Best open-weight model to run locally on 8x A100 80GB for generating teacher data?

Posted by i_am__not_a_robot@reddit | LocalLLaMA | View on Reddit | 26 comments

I have access to a SLURM cluster with 8x NVIDIA A100 80GB GPUs (=640 GB VRAM) on a single task, and I want to run an open-weight model locally with llama.cpp for data generation, not coding.

My use case is generating teacher data for downstream fine-tuning of very small models on specific economic topics across multiple industries and sectors. I need reasonably strong general reasoning, structured answers, and good structured-output consistency at \~32-64k context.

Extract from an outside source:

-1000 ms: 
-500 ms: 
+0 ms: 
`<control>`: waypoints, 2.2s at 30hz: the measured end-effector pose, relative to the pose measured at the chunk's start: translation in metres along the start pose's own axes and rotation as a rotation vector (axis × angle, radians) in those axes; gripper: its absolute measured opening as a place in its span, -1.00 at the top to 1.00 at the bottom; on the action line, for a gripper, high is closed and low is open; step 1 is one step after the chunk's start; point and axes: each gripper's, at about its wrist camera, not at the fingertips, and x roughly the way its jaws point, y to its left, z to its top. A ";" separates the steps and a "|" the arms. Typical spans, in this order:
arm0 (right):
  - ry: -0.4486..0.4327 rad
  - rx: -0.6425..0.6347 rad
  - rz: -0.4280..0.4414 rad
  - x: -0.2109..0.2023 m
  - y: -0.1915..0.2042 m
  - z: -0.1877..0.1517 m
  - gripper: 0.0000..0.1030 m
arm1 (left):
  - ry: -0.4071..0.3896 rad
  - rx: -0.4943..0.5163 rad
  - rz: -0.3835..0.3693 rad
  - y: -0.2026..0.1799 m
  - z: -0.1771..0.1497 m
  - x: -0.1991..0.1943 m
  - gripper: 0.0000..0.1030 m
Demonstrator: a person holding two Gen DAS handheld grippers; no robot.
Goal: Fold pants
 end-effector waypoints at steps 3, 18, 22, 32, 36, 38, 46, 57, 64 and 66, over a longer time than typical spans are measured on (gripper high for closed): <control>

Prior experiments indicate that 32-64k tokens total, including the prompt and a few relevant source documents, is sufficient for my use case. This is single-user / single-task inference only, so quality and consistency matter more to me than raw throughput.

What model would you pick, or recommend I look into, for this specific task?

I was looking at Kimi-K2.6-UD-Q4_K_XL, but it sadly won't fit (did not account for the multi-GPU overhead and KV cache requirements).

[-]

Party-Log-1084@reddit

If KV cache is killing you, try DeepSeek V3. It uses MLA so the memory footprint for a 64k context is tiny compared to standard models. Alternatively, just run a Q6 of Llama 3.1 405B. You have 640GB, so it easily fits with plenty of room to spare for context if you enable flash attention.

[-]

Traditional-Gap-3313@reddit

Have you used 405B for such tasks? How is it on world knowledge and reasoning about text? My use case is similar to OP's. Need pretty text and modern moe are all coding maxed.

[-]

i_am__not_a_robot@reddit (OP)

Thanks for your suggestions!

[-]

mangoking1997@reddit

You should be able to do CPU offload as it's a MOE Model, and the performance shouldn't be that bad?

[-]

i_am__not_a_robot@reddit (OP)

Yes, thanks for your suggestion, I considered this, however, our cluster is actually RAM and CPU-poor and the use policy forbids running CPU-intensive workloads. So this is sadly not an option.

[-]

SexyAlienHotTubWater@reddit

Training takes a lot of data. I wouldn't try to generate a large dataset on CPU.

[-]

mangoking1997@reddit

It's not running on the CPU, it just holds the rest of the model it's not currently using the experts of in ram.

[-]

i_am__not_a_robot@reddit (OP)

Thanks for pointing that out. I need to learn more about how MoE models are served in practice, and I will look into whether this is feasible or allowed for our setup.

[-]

BreakIt-Boris@reddit

Download the original Kimi K2.6 release, not the GGUF, and use via VLLM.

https://huggingface.co/moonshotai/Kimi-K2.6/tree/main

Kimi released their weights in INT4, which the A100 supports natively. In fact better support than Ada/Hopper/Blackwell for INT4 ( not fp4 ).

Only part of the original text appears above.